The firm launched Minami as a ‘pilot test’ of the concept to personalise omega-3 intake for all women prior to conception, during pregnancy and breastfeeding.

“We really thought we had a strong ‘why’,” she explained. “We aim to minimise the risk of preterm birth and maximise health benefits for mother and baby."

She added: “Women in maternal stages are really open to information and willing to listen. So we chose a D2C e-commerce platform reaching out to women in the UK, but we quickly came to one big hurdle—you cannot say everything you want to a consumer. You have to stick to EFSA claims.

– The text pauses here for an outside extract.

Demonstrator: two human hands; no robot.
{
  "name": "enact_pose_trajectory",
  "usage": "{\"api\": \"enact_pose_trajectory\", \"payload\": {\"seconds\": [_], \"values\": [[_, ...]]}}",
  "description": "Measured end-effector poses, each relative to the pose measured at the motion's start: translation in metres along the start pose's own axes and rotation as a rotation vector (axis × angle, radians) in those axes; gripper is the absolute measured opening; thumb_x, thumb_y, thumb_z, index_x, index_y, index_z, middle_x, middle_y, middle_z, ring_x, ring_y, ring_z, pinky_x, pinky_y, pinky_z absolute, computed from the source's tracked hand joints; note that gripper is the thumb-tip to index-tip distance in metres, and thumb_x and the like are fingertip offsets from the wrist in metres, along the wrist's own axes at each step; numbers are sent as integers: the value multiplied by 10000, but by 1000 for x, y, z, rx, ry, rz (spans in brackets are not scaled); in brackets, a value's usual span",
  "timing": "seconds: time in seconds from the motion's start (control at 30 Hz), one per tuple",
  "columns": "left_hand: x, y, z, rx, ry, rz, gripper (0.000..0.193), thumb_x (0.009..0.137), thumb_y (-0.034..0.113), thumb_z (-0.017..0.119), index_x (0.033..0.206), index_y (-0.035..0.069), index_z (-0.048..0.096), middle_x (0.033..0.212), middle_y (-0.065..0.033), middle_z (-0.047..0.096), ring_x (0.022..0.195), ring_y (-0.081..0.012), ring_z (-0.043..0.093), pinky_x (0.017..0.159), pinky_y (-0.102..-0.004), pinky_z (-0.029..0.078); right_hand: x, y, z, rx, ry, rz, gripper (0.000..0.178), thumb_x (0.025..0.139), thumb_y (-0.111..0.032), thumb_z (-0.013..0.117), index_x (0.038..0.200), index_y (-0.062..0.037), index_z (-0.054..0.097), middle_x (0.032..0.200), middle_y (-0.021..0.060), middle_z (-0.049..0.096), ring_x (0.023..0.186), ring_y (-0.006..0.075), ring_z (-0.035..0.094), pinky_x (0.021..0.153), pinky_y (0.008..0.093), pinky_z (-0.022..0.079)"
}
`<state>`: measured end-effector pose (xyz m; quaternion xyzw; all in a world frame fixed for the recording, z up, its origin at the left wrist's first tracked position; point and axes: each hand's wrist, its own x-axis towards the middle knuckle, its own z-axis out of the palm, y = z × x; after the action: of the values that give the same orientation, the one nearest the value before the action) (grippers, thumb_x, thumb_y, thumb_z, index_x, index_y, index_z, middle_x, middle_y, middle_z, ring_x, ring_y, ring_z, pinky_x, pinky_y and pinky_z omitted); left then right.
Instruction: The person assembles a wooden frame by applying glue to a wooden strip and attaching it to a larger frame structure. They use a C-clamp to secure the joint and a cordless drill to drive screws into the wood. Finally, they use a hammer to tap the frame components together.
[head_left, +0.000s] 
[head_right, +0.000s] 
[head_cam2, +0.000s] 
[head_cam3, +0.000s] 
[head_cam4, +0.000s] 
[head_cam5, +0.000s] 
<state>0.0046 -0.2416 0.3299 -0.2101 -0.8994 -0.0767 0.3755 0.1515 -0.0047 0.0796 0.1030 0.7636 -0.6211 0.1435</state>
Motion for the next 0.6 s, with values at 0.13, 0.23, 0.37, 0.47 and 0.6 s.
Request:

So the strongest reason ‘why’—prevention of preterm births—we cannot say...

“We found conversion was low, and the only thing we could think of was maybe they are not convinced enough, and we need a healthcare professional to reassure this is something for them.”

Nestlé therefore took the programme to the Netherlands and has started rolling it out after a positive reception from healthcare professionals in the country.

She explained that often midwife units in the Netherlands have in-house nutritionists so those teams already believe in the importance of nutrition, and these teams were keen to action this programme, while other healthcare professionals said "I’ll wait for the guidelines".

Making testing national policy

Lalen Dogan, VP at the nutrition analytic service OmegaQuant, explained that in South Australia, where much of the research into omega-3 and pre-term births has taken place​, since the start of 2023, doctors screen all pregnant women for their omega-3 levels as a matter of protocol, and the government will "hopefully" roll this out as a national programme.

"So this gives us a lot of confidence that the science is strong and hopefully other governments will follow," he asserted.

He warned that elsewhere most doctors are not interested in fatty acid assessments and those who are still "stuck on" the omega-3 to 6 ratio, based on research from the 1970s.

"The omega-3 index is a much better biomarker and much more clinically relevant," he said. "It’s really difficult to reduce omega-6 levels. It’s much easier to increase omega-3 intake to close ratios."

However, he said there are signs of progress as Germany and Switzerland have accepted the omega-3 index as a medical report and "hopefully this momentum will continue".

The panellists and audience agreed that experience suggests many health practitioners either don’t have the ability to provide an omega-3 test, or they do not understand omega-3 levels so can’t explain what the numbers mean.

Policy change will be needed for health care systems to change, but Anthony argued policy change won't come without expanded datasets that show representative data and robust benefits across populations.

"We really need the data from observational studies to set a DRI for EPA and DHA in the U.S. and Canada," he added. "Without that, we’re left with RCT data conducted in an unhealthy population."